Au sujet des Israéliens, insisterez-vous pour qu'ils quittent le Sud-Liban ?
 B. Seulement si les Syriens nous le demandent. Au fait lorsque notre ambassadeur a parlé de cela avec Khaddam, il y a quelques semaines, Khaddam lui a dit que son gouvernement ne désirait pas que les Israéliens quittent le Sud-Liban d'une part, et qu'ils ne se font pas à l'idée qu'Arafat et ses gens prennent le pouvoir des Israéliens. D'ailleurs nous avons un soupçon - mais c'est seulement un soupçon - que tout va bien avec Israël ces temps-ci. Aussi longtemps que les Israéliens sont au Liban, ils ont une excuse pour rester aussi. De toute façon, nous avons l'impression que maintenant les Syriens sont plus préoccupés par les Irakiens que par les Israéliens.
S.
Vous savez bien ce que nous ressentons pour les Irakiens...

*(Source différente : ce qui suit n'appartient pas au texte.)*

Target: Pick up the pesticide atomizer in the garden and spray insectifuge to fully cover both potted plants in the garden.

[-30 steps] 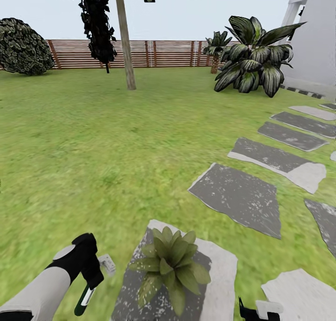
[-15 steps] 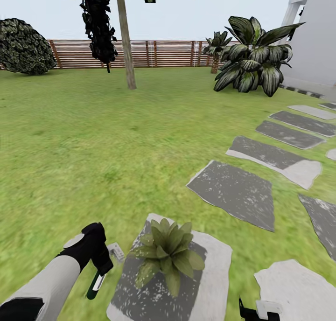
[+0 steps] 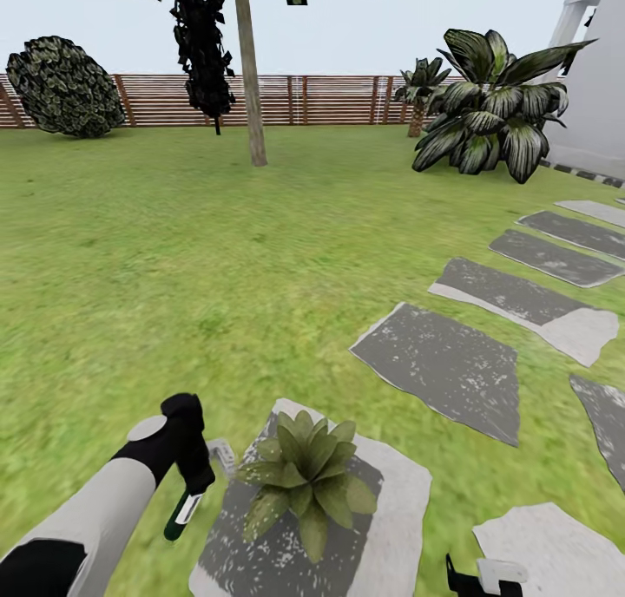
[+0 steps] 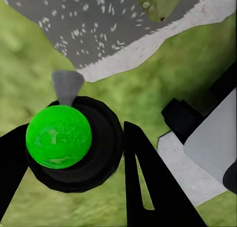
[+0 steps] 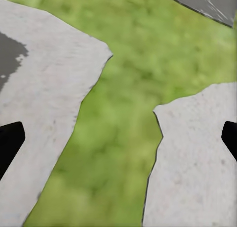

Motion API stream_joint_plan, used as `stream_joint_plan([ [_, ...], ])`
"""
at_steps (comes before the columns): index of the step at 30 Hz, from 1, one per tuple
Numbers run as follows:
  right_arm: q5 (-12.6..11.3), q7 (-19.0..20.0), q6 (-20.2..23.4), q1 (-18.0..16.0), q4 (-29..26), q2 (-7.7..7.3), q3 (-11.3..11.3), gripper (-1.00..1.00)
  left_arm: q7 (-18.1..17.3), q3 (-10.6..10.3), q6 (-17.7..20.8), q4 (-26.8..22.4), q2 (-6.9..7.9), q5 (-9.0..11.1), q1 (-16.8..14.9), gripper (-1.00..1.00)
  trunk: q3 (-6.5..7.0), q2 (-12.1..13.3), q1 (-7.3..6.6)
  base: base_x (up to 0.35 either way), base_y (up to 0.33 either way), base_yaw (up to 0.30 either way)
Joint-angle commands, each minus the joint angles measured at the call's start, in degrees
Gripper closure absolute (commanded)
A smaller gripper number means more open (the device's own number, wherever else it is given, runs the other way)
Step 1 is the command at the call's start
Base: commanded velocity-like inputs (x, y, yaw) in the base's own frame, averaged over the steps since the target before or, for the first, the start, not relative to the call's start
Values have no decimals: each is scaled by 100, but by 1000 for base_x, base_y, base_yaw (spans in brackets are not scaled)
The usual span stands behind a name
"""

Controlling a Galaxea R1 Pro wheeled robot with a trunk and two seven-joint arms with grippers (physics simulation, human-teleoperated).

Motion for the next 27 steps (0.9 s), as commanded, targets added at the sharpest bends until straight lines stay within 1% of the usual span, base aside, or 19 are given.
stream_joint_plan([
  [1, 59, -24, -15, -4, 5, 0, -39, -100, -203, -32, 60, -99, -6, -33, -2, 100, -5, -2, -1, 0, 0, 0],
  [3, 58, -23, -13, -4, 0, -1, -39, -100, -399, -108, 59, -145, -13, -47, -3, 100, -5, -2, -1, 0, 0, 0],
  [4, 57, -23, -14, -4, -3, -1, -39, -100, -457, -205, 59, -157, -10, -50, -3, 100, -5, -2, -1, 0, 0, 0],
  [5, 56, -23, -13, -4, -8, 3, -39, -100, -490, -285, 60, -163, -9, -51, -4, 100, -5, -2, -1, 0, 0, 0],
  [7, 56, -23, -13, -4, -13, 17, -39, -100, -515, -349, 63, -170, -11, -53, -6, 100, -5, -2, -1, 0, 0, 17],
  [14, 56, -23, -14, -4, -21, 33, -37, -100, -524, -372, 77, -418, -18, -45, -31, 100, -5, -2, -1, 4, 0, 225],
  [17, 56, -23, -14, -4, -20, 34, -38, -100, -524, -372, 105, -439, -52, -44, -32, 100, -5, -2, -1, 124, -97, 215],
  [21, 56, -23, -15, -4, -19, 34, -39, -100, -524, -372, 120, -443, -60, -44, -33, 100, -5, -2, -1, 171, -203, 42],
  [27, 56, -23, -15, -4, -13, 34, -39, -100, -524, -372, 122, -447, -60, -44, -33, 100, -5, -2, -1, 26, -268, 2],
])
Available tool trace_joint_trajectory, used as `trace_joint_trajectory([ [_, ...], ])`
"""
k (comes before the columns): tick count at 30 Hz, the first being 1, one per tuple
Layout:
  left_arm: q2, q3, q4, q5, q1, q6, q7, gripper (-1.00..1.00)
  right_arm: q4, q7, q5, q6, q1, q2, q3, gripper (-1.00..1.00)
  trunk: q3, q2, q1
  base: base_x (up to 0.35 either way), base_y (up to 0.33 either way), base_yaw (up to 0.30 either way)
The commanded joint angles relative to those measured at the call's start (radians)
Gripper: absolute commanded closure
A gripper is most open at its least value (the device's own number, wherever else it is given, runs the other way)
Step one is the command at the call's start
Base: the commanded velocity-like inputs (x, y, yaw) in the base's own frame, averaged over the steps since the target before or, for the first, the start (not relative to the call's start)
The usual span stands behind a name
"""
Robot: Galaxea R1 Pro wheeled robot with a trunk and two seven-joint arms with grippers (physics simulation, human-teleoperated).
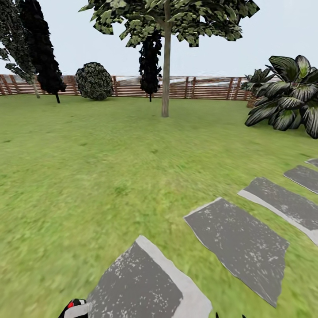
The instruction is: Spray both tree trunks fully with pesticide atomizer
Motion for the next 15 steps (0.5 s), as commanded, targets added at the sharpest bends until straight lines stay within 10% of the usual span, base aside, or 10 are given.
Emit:
trace_joint_trajectory([
  [1, -0.001, 0.000, 0.001, -0.002, -0.001, -0.003, 0.004, 1.00, 0.001, -0.004, 0.004, -0.003, -0.001, 0.000, -0.002, -1.00, -0.001, 0.000, 0.000, 0.339, 0.000, 0.000],
  [15, -0.004, 0.000, 0.003, -0.002, 0.000, -0.002, 0.004, 1.00, 0.005, -0.006, 0.004, -0.003, 0.000, -0.015, -0.001, -1.00, -0.001, 0.000, 0.000, 0.339, 0.000, 0.000],
])
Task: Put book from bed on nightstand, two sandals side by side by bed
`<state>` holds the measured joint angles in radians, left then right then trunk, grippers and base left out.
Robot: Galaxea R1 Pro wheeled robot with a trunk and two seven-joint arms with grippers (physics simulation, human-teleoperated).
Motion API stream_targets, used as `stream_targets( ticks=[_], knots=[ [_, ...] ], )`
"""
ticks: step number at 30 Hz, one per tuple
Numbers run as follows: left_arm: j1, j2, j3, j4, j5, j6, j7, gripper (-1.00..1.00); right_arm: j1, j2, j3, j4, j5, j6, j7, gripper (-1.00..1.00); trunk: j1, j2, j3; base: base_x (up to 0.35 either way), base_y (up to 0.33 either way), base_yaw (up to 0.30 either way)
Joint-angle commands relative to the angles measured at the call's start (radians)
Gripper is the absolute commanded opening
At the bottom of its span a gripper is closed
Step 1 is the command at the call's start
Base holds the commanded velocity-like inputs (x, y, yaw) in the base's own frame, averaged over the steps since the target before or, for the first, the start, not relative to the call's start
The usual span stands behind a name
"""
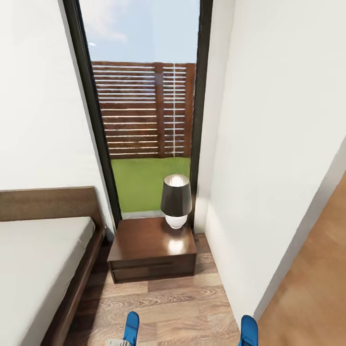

B. Pouvons-nous résumer notre discussion de ce jour ? Nous voulons que vous réactiviez la mission de la Ligue arabe et nous comptons personnellement sur vous pour ce faire. Nous ne sommes pas trop sûrs de ce M. Ibrahimi ; les Algériens nous ont bien servis par le passé, mais M. Ibrahimi ne semble pas aimer les types de Damas, et nous ne voulons pas qu'il les contrarie plus que nécessaire. Nous vous suggérons de faire un nouveau plan de paix et d'enlever les clauses qui ennuyaient le Président Assad, je veux dire à propos de quitter Beyrouth et au sujet de la souveraineté du Liban. Si vous arriviez à faire cesser les combats pour que le Liban ne fasse plus les grands titres, nous n'aurions plus les sénateurs Mitchell et Helms invoquant tous les saints de l'enfer - excusez mon langage, Altesse -. Il faudrait aussi que vous arriviez à ce que ce Aoun ne soit plus dans nos pattes et que ces députés libanais choisissent un nouveau président. Cela nous est égal que ce soit celui-ci ou celui-là ; n'importe qui mais pas Aoun. Alors nous vous en serons reconnaissants, ainsi qu'à votre gouvernement.

S.
Je ferai de mon mieux. Mais mon impression est que le peuple libanais ne sera pas aussi facilement contrôlable que par le passé. Le général Aoun semble avoir préparé un nouveau consensus parmi eux, et ils supportent tous son appel à la libération. Mais je ferai de mon mieux.
 B. Merci, Altesse, et transmettez nos meilleurs vœux à Sa Majesté, le roi Fahd ; dites-lui que nous espérons le voir bientôt à Washington.